What You Can Learn from Women In STEM

Meili Gong, Copy Editor

According to a report by the Organization for Economic Cooperation and Development in 2018, about 24% of engineering degrees go to women, even though women outnumber men in graduate schools overall. Only 10% of innovative startups are founded by women, and women hold only 3% of the top management jobs in information and computer technology fields. Why are there less women in STEM spaces? Part of the reason is that many girls and women don’t identify with STEM interests. In response, Women In STEM clubs and organizations have popped up all over the world in colleges and high schools to help promote female confidence in STEM fields and change the face of STEM.  

Here at MHS, our Women In STEM club hosts weekly Friday morning hangout meetings to promote community and mentorship.

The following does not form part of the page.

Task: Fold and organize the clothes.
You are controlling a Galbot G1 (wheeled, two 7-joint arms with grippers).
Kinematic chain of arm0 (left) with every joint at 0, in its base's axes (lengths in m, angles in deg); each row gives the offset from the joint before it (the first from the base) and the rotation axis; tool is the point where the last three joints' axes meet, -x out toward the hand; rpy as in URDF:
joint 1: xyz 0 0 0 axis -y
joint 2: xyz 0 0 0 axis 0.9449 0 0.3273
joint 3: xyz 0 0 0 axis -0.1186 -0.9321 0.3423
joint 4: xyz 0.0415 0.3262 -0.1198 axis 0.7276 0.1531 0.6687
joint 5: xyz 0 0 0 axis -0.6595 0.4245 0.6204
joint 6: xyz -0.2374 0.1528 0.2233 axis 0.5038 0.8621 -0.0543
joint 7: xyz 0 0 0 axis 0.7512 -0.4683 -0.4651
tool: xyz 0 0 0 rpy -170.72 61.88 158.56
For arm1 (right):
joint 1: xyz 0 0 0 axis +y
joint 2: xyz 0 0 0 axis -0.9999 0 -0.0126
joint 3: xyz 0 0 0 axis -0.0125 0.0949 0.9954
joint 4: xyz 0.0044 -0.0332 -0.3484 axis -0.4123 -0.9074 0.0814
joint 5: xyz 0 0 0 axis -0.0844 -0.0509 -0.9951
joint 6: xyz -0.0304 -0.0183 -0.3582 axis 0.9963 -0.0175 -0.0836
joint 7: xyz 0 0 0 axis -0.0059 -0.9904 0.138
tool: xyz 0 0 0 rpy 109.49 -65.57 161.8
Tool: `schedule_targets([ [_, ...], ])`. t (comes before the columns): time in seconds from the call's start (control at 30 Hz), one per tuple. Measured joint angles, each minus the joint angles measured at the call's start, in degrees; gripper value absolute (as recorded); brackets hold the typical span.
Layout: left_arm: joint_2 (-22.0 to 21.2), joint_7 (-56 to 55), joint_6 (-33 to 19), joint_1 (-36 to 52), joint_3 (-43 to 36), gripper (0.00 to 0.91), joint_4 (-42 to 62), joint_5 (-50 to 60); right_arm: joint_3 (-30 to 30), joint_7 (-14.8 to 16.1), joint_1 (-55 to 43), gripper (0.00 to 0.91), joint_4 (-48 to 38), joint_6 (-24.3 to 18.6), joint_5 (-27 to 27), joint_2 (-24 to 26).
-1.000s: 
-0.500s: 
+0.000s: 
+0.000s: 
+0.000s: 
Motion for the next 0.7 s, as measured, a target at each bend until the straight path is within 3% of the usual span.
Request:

About once a month, the club leaders invite a woman from a STEM field to speak at MHS about her field, her work, and her career path.  In these meetings, I’ve heard the Director of the the Minneapolis Crime Lab explain how the bad guys get caught. I met a young computer scientist, Tomiko Partington, who studied chip design engineering at Northwestern for her undergraduate degree, then traveled the world between Chicago, London, and France in her twenties, and has now settled down in Minneapolis in a firm that helps Fortune 500 companies (of which there are 19 in Minnesota) prepare their AI strategy.  I listened to the only woman on a board of company leaders at Fabcon describe how she loves her company’s work, but what really makes her excited to go to work is knowing that her work is making her company and its culture a safer place for women entering the IT world.

Before joining Minnetonka Women In STEM, I’d known I liked science and thought math was pretty cool, but I couldn’t really imagine myself pursuing STEM professionally. But listening to the stories of these women in STEM, I started to see how jobs that I had before labeled as boring were actually pretty incredible. Engineering means problem solving, and studying in STEM classes can help give me the skills I need to tackle the big problems of today’s society like global food and water scarcity, antibiotic resistance or today’s plastic pollution problem.

In any advocacy for science and engineering, I definitely don’t mean to undermine the value of any non STEM interests. I’m probably one of the most enthusiastic supporters of humanities, art and literature you’ll find around MHS. The big epiphany for me this year was understanding that I can love writing and science, be an engineer and an artist and sit behind a desk (sometimes) and change the world.

A cliché story arc? Maybe, but I’m glad I passed through it anyhow. I’m crazy grateful that I’ve gone to a high school that gave me so many opportunities to explore my interests. I won’t be making calls or sending emails for Minnetonka Women In STEM next year, but I’ve been wowed by the skills and gumption of our underclassmen Women In STEM leaders and am thrilled to see what they have in store for MHS next year.